264. Dans les trois griefs, la notification des griefs précise non seulement la durée de la matérialité de la pratique mais également la durée des effets de celle-ci afin que les droits de la défense de TDF puissent s’exercer de la façon la plus complète possible. Pour les trois griefs, elle précise les dates exactes du début et de la fin des pratiques.

265. Par ailleurs, pour que l’entreprise soit informée de façon précise sur l’étendue de ce qui lui est reproché, la durée des effets potentiels est également précisée dans les griefs : dix ans pour le premier grief, cinq ans pour les deux autres. En effet, le premier grief porte sur le marché de l’appel d’offres pour le renouvellement de la convention d’occupation domaniale, du site de la Tour Eiffel, pour une durée de dix ans. Les deuxième et troisième griefs ont pour conséquence l’impossibilité, pour le concurrent, de présenter une offre de diffusion à destination des éditeurs de radios et la conclusion, par TDF de tous les contrats de diffusion avec les radios dont les autorisations de fréquence étaient à renouveler, d’une durée de cinq ans. Pour ces deux griefs, il est précisé que la décision de mesures conservatoires y a mis un terme. La notification de griefs fournit toutes les explications nécessaires à la compréhension de ces différentes durées.
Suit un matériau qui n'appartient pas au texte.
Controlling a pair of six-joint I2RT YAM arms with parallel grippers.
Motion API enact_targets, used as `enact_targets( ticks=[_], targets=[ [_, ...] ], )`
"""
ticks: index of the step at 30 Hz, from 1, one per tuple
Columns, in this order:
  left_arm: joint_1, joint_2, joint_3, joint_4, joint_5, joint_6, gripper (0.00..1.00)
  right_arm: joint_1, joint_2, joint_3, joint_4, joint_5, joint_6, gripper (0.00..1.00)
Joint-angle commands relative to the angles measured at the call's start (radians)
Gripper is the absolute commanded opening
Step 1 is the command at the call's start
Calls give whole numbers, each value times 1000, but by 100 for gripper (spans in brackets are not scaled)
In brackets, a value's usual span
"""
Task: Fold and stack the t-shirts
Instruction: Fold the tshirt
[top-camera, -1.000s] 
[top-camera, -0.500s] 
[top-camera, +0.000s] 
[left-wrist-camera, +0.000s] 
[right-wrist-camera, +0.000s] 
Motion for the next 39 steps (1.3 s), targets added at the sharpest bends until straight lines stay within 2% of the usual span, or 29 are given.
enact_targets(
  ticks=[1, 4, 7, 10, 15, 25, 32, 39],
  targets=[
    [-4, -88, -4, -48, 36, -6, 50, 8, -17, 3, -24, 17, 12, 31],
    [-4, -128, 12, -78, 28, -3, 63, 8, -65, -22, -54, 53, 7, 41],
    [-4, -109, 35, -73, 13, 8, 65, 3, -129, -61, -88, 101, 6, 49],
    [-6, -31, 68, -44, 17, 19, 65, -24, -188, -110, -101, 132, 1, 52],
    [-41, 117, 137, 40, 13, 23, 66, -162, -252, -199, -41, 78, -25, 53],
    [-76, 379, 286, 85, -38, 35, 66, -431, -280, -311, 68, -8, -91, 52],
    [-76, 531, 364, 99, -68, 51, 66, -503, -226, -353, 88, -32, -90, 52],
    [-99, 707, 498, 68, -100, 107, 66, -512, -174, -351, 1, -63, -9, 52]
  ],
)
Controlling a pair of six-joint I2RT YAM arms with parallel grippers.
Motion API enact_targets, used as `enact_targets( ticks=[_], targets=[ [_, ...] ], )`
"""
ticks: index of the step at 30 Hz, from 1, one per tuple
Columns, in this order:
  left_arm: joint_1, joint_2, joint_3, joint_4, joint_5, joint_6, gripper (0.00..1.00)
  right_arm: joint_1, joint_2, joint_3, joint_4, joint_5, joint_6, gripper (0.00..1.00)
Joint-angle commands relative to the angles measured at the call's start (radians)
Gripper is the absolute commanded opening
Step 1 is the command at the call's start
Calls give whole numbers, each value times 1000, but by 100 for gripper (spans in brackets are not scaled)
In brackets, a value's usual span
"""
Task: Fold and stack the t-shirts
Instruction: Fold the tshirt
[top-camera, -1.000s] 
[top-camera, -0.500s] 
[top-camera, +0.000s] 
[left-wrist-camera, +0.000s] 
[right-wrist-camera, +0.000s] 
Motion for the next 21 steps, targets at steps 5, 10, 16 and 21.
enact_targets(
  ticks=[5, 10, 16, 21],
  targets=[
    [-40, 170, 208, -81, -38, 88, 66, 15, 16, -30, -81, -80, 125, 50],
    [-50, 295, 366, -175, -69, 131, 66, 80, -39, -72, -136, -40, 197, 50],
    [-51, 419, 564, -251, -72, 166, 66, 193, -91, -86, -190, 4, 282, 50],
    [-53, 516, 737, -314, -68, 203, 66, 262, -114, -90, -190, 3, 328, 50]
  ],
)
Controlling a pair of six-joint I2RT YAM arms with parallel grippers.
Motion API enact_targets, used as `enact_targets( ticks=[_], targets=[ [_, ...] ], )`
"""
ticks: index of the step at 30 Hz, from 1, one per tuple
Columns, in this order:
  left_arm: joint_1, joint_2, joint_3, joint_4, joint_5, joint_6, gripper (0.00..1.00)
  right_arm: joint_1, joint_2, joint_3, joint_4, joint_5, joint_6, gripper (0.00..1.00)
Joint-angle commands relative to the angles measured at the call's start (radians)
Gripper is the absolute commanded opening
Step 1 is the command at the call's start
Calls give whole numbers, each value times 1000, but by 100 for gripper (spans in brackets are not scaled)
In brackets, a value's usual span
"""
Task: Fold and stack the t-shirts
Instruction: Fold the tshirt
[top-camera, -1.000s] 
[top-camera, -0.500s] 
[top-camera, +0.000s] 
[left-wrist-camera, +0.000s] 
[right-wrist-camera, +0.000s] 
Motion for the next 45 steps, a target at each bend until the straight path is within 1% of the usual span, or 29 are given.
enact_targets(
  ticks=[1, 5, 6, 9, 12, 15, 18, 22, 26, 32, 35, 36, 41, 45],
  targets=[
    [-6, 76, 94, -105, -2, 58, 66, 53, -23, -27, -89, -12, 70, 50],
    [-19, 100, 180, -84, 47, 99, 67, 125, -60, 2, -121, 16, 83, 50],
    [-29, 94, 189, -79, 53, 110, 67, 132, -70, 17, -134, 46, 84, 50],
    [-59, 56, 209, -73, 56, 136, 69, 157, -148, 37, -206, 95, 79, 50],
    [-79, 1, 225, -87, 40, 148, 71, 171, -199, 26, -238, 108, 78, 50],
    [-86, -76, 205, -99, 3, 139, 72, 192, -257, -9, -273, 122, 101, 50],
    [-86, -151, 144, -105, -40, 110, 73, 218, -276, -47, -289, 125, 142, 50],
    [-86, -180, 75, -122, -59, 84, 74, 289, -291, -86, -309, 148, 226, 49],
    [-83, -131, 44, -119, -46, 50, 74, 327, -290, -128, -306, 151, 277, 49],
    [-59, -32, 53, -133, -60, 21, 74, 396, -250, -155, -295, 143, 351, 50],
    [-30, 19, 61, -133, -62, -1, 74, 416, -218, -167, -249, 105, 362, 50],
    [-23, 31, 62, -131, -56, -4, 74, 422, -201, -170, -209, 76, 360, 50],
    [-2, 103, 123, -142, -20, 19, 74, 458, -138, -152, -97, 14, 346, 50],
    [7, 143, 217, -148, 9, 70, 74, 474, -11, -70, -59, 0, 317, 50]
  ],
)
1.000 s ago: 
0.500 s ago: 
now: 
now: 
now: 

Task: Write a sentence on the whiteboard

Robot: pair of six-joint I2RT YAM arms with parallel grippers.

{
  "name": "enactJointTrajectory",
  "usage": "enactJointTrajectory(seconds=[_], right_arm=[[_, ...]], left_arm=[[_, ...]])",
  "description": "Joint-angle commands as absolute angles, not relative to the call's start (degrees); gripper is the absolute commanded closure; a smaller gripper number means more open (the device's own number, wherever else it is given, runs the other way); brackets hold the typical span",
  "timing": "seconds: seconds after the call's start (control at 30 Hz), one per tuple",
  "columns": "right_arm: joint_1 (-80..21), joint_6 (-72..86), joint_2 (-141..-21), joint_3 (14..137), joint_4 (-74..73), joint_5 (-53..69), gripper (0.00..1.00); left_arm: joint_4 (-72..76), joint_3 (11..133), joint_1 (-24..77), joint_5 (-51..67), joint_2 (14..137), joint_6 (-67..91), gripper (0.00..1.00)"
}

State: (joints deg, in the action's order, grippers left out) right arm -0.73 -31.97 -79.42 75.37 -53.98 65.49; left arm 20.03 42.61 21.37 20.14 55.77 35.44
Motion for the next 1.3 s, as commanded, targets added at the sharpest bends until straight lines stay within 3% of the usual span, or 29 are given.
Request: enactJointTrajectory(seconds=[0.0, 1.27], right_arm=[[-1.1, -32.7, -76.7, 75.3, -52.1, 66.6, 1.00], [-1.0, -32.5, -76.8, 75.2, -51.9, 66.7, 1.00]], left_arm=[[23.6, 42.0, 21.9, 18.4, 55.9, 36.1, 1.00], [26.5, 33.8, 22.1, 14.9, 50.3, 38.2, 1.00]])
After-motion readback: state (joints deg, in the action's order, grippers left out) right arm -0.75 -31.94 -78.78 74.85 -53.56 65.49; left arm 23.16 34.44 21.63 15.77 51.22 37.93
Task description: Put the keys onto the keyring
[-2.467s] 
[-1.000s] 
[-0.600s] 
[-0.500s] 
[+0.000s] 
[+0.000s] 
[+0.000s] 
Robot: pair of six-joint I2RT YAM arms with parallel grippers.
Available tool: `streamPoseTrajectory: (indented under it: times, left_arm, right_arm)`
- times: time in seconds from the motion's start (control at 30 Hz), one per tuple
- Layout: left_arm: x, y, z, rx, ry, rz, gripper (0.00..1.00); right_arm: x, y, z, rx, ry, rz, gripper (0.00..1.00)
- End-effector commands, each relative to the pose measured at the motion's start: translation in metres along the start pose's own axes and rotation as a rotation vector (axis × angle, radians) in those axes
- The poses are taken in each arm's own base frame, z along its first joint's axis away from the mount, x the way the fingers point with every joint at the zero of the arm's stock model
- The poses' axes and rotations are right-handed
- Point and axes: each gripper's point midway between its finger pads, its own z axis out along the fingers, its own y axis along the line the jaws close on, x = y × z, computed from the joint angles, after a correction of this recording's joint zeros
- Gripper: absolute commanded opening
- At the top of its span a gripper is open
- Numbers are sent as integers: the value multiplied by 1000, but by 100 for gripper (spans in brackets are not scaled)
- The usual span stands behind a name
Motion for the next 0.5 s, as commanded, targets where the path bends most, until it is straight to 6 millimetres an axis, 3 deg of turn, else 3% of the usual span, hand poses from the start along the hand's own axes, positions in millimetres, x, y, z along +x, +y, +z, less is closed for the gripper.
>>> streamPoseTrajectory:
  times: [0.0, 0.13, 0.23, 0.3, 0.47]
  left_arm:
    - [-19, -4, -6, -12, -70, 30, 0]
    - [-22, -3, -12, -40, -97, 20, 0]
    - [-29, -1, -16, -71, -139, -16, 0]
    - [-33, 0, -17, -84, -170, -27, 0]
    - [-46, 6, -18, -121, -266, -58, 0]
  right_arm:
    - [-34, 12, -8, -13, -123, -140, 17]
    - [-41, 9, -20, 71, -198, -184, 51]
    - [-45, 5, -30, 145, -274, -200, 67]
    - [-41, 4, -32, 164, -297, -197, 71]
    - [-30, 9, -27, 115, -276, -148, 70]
266. En conséquence, la formulation des griefs notifiés n’a pas porté atteinte aux principes des droits de la défense et du respect du contradictoire.

267. La question relative à la prise en compte des effets réels ou potentiels pour apprécier la durée de pratiques anticoncurrentielles relève de l’appréciation du bien-fondé des griefs et sera traitée aux paragraphes 478 et suivants.